Within the listing below, filter for "camera" and copy every matching line.
▬▬▬▬▬▬▬▬▬▬
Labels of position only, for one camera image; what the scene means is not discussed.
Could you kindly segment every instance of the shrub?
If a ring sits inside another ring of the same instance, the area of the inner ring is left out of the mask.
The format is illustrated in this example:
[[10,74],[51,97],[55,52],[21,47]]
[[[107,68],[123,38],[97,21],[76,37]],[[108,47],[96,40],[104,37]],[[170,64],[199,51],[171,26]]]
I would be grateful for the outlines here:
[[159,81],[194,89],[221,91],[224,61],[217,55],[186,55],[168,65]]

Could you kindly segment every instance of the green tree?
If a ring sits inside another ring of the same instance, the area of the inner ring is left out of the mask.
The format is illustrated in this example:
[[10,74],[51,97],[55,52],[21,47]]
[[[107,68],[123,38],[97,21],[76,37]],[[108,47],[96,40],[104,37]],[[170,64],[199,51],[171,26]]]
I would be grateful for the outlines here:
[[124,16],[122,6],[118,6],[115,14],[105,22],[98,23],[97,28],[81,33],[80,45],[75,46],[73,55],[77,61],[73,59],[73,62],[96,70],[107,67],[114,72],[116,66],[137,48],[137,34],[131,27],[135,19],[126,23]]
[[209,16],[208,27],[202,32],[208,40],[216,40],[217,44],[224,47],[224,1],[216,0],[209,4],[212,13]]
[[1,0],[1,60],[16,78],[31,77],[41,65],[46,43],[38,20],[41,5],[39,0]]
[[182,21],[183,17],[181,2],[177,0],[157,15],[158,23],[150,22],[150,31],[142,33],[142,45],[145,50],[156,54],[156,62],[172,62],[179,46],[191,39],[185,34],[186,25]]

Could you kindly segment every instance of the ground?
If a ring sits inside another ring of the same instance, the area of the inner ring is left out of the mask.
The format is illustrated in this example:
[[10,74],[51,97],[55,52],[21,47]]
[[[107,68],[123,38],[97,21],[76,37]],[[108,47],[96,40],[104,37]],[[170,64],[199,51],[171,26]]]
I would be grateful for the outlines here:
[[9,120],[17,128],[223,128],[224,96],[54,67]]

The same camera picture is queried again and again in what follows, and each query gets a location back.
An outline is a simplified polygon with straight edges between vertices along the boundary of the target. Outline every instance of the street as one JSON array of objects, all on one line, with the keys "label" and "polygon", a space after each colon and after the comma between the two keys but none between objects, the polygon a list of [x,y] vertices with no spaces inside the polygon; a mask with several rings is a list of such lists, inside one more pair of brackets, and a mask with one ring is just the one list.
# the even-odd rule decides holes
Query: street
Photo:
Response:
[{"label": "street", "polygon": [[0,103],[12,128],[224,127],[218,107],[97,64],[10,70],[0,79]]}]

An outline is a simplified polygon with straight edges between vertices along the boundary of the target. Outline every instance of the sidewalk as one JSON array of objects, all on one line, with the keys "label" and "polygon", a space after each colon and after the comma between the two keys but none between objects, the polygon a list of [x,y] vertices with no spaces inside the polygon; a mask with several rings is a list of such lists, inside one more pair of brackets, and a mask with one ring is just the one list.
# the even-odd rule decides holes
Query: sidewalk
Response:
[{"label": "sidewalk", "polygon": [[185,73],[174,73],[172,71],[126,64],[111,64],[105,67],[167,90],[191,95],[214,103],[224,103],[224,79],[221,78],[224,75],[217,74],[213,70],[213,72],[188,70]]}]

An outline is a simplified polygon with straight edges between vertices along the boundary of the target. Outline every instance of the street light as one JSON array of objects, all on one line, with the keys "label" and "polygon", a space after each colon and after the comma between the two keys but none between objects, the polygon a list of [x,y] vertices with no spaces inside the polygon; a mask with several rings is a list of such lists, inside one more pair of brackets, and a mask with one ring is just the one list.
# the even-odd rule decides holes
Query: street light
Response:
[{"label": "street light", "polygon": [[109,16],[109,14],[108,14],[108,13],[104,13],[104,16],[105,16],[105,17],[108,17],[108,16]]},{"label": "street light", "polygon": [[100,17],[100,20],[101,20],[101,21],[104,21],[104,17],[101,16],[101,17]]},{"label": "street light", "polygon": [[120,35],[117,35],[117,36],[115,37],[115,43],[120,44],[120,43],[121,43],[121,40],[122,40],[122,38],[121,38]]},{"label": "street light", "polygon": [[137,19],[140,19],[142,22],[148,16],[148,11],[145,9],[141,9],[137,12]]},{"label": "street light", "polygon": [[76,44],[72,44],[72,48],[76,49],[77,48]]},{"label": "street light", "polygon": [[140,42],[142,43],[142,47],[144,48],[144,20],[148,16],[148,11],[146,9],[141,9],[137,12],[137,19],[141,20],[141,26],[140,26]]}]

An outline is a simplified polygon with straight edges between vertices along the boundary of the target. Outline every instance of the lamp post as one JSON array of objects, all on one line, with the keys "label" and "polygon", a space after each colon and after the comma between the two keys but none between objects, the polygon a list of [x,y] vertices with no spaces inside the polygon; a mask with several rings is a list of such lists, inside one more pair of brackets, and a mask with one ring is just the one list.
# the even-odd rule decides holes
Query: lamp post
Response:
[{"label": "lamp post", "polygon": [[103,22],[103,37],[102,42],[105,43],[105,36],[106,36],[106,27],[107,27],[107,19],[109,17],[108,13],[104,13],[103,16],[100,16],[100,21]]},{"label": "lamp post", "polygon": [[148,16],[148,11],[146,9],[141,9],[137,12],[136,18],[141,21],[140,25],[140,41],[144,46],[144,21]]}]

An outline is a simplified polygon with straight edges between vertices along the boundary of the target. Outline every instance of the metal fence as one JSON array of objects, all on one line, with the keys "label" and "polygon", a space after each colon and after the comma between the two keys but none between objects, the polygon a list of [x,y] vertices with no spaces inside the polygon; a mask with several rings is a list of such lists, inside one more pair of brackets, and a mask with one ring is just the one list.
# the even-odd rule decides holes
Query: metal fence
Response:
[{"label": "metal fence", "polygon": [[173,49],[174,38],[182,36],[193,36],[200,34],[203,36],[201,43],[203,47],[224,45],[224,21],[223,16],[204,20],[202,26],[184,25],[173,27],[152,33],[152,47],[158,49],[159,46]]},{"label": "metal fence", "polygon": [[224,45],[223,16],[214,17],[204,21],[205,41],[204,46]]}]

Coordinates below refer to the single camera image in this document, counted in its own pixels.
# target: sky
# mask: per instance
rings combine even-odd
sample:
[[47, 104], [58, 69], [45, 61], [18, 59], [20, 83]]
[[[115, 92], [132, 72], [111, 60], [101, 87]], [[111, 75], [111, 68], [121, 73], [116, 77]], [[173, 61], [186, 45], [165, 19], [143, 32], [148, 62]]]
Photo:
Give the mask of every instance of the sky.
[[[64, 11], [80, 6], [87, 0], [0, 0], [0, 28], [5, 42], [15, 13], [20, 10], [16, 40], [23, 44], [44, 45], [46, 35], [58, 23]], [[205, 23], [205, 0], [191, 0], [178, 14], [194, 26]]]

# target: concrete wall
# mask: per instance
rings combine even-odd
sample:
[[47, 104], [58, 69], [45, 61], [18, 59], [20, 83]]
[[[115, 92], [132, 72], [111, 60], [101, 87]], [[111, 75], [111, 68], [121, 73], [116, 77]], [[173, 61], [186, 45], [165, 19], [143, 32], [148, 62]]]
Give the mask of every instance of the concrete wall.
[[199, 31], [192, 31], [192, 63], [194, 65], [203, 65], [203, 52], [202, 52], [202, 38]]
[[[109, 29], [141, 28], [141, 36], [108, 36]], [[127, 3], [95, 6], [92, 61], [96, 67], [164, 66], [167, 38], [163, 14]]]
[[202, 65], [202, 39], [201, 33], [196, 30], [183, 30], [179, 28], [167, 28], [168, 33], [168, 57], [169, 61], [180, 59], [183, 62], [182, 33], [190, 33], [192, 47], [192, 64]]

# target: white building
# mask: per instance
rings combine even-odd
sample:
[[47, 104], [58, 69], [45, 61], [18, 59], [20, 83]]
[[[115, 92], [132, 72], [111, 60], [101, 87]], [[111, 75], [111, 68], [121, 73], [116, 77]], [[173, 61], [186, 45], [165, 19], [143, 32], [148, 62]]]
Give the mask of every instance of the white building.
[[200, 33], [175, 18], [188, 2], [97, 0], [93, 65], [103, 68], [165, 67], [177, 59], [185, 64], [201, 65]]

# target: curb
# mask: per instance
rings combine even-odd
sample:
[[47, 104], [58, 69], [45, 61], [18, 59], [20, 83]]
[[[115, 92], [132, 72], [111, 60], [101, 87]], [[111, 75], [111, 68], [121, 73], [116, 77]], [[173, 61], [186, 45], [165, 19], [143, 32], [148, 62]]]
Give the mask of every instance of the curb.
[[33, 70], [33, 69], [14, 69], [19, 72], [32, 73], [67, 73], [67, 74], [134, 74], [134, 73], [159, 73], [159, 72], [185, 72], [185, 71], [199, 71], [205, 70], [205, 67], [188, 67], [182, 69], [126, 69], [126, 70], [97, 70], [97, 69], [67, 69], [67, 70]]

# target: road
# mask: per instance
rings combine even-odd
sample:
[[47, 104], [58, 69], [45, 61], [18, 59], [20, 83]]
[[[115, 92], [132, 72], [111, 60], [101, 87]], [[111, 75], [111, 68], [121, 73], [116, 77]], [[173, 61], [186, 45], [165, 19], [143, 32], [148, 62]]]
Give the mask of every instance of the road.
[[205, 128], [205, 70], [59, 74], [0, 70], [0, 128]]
▬▬▬▬▬▬▬▬▬▬
### Solution below:
Labels of position only, for one camera image; what the scene means is not discussed.
The same camera picture is queried again and again in what follows, and each query gets a location back.
Coordinates below refer to the single camera image in this document, counted in its own pixels.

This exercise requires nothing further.